After interior trim work and painting is finished, the crew will install nine-ply engineered floorboards that Holland had made out of Southern yellow pine reclaimed from the house that once stood on the site. Appliances, plumbing fixtures, stairs and walls that move on tracks also await installation. So do the porch and the plywood facade with a hole pattern copied from nature.

At 621 Otisco — the house called TED — air sealing and insulation are done and sheetrock is up. Next comes paint, trim, flooring and other interior finishes.

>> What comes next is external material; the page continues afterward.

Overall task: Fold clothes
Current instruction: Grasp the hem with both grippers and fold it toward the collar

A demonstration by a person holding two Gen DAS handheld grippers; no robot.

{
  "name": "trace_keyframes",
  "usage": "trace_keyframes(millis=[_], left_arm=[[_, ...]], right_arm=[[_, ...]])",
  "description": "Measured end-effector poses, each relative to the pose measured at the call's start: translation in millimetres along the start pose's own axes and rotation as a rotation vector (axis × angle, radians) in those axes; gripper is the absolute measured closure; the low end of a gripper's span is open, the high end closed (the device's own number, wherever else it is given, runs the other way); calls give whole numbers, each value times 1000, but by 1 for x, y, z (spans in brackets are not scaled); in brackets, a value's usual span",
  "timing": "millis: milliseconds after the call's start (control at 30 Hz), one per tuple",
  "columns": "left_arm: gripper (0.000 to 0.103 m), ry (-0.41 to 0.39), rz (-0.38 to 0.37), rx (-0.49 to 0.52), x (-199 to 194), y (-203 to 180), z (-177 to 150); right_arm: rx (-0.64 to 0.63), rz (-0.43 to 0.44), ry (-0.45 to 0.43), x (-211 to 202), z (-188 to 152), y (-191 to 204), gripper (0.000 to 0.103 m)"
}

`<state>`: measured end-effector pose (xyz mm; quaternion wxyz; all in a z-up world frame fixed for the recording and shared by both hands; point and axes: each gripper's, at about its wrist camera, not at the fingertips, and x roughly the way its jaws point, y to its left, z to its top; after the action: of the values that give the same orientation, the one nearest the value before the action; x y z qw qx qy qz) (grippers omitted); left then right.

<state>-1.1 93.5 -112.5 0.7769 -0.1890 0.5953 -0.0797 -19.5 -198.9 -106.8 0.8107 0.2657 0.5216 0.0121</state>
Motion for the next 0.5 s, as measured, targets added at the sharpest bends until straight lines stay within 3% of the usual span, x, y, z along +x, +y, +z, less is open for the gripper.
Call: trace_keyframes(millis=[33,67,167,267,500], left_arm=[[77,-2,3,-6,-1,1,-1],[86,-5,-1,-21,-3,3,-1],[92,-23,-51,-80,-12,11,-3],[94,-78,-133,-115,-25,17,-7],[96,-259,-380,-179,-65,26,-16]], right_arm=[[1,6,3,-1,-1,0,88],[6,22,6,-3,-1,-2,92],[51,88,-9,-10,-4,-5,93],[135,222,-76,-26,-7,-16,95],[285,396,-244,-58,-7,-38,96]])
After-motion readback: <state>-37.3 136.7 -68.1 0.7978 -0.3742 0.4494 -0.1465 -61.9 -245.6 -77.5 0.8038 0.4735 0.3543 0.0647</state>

At R-House, 619 Otisco, one exterior wall is covered by its corrugated aluminum skin. It was too hot last week for the crew to work with the shiny material. Inside, 16 inches of blown fiberglass insulation fill the exterior walls and ceiling. Sheetrock comes next, followed by paint, trim and the poured concrete floor, a “thermal mass” that will store heat from the sun.

2010-07-09-gw-homes038.JPGView full sizeTED, 621 Otisco St., Syracuse.

Last week’s test of the house’s airtightness showed it exceeds German Passivhaus ultra-low-energy standards.

Though it could be heated with the energy it takes to run a hair dryer, there are no hair dryers involved.

A Zehnder heat recovery ventilator, made in Europe by a Swiss company, will bring in just enough fresh air to maintain a healthy environment inside the airtight house, said David White, of Right Environments, a passive house consultant based in New York City.

White designed the heating and ventilation system for R-House. He also advised architects Della Valle Bernheimer/ARO on the home's orientation, window placement, insulation and other aspects of its super-energy-efficient design.

In addition to capturing heat from outgoing air, heat from the gas-fired water heater will be used to warm incoming air, he said. Two small electric heaters upstairs will provide supplemental heat on the coldest days. Flexible ducts that fit into standard wall spaces carry the air to and from the Zehnder unit.

The heat recovery ventilator is a little bigger than a dorm refrigerator but has 340 square feet of surface area in its heat recovery core, a honeycomb of criss-crossing channels, said Barry Stephens, sales and marketing manager for Zehnder America. A consumer unit costs $4,000 to $6,000, depending on the size of the house.

The technology is common in Europe, Stephens said. For example, about 25 percent of new houses in Austria are built to passive house standards.

“The U.S. market is slow on the uptake but accelerating very quickly,” said Stephens, a Fayetteville native now based in New Hampshire. Zehnder is working on more than 100 projects in North America, he said, including a couple of “green” retrofits on New York City brownstones.